= Problem to work on =
Some of the lines below need repeating. Reproduce exactly those between the lines holding "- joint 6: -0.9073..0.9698" and "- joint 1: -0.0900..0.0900", inclusive.

─── Source data ───

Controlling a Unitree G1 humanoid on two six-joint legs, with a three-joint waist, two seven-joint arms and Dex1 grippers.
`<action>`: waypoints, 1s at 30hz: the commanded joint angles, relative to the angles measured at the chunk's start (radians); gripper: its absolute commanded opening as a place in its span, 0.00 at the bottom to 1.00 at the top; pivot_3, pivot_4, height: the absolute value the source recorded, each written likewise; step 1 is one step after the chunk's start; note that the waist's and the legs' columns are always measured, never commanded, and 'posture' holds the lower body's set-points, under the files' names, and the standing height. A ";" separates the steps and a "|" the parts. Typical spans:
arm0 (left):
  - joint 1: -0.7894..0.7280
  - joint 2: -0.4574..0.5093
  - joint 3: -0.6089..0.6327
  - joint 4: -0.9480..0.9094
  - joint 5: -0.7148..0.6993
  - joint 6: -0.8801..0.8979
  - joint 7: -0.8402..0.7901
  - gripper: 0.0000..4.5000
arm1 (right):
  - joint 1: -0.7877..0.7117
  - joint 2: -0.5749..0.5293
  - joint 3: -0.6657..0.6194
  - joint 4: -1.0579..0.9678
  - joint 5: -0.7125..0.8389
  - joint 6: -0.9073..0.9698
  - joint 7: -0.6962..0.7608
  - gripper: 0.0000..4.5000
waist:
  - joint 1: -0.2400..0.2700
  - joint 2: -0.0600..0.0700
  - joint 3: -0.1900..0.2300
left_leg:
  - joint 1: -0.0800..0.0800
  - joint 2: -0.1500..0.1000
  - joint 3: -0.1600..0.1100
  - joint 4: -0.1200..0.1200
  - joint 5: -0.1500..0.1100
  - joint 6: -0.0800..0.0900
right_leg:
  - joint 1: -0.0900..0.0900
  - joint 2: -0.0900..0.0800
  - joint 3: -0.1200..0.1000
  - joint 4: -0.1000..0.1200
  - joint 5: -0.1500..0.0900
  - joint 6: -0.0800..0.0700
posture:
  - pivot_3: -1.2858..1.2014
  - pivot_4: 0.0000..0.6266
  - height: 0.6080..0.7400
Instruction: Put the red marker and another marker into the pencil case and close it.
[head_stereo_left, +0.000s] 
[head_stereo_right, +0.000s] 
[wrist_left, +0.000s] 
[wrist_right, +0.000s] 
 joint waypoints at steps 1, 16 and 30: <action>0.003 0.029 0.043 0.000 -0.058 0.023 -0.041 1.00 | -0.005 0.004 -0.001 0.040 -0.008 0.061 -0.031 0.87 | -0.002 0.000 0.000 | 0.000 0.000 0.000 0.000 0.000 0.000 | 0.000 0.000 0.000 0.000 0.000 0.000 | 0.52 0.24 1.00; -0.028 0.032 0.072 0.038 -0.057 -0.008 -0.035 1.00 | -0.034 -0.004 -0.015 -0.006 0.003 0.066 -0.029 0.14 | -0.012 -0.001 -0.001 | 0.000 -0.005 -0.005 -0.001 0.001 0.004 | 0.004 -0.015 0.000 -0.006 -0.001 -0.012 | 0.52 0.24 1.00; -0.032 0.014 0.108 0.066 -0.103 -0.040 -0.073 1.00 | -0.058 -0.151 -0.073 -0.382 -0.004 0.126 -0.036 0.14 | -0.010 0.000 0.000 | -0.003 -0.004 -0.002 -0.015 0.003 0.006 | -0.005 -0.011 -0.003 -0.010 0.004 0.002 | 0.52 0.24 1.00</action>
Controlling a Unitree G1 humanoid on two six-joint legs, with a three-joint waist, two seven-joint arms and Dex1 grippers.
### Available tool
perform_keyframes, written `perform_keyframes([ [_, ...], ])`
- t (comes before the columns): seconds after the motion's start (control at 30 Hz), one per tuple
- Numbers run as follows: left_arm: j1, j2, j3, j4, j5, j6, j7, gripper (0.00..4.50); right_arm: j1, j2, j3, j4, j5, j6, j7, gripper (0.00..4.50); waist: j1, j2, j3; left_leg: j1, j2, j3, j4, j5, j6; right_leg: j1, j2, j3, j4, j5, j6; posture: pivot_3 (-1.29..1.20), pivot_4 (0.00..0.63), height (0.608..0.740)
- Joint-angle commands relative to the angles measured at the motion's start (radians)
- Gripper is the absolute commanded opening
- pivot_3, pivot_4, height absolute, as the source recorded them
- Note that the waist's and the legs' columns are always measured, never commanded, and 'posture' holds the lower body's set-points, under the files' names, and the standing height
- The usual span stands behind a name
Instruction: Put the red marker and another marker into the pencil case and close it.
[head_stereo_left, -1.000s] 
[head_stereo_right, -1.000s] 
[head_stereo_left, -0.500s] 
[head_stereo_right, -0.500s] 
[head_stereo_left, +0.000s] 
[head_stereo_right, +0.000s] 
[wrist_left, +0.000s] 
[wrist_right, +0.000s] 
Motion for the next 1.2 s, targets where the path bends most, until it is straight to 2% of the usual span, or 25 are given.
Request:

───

= Response below =
  - joint 6: -0.9073..0.9698
  - joint 7: -0.6962..0.7608
  - gripper: 0.0000..4.5000
waist:
  - joint 1: -0.2400..0.2700
  - joint 2: -0.0600..0.0700
  - joint 3: -0.1900..0.2300
left_leg:
  - joint 1: -0.0800..0.0800
  - joint 2: -0.1500..0.1000
  - joint 3: -0.1600..0.1100
  - joint 4: -0.1200..0.1200
  - joint 5: -0.1500..0.1100
  - joint 6: -0.0800..0.0900
right_leg:
  - joint 1: -0.0900..0.0900

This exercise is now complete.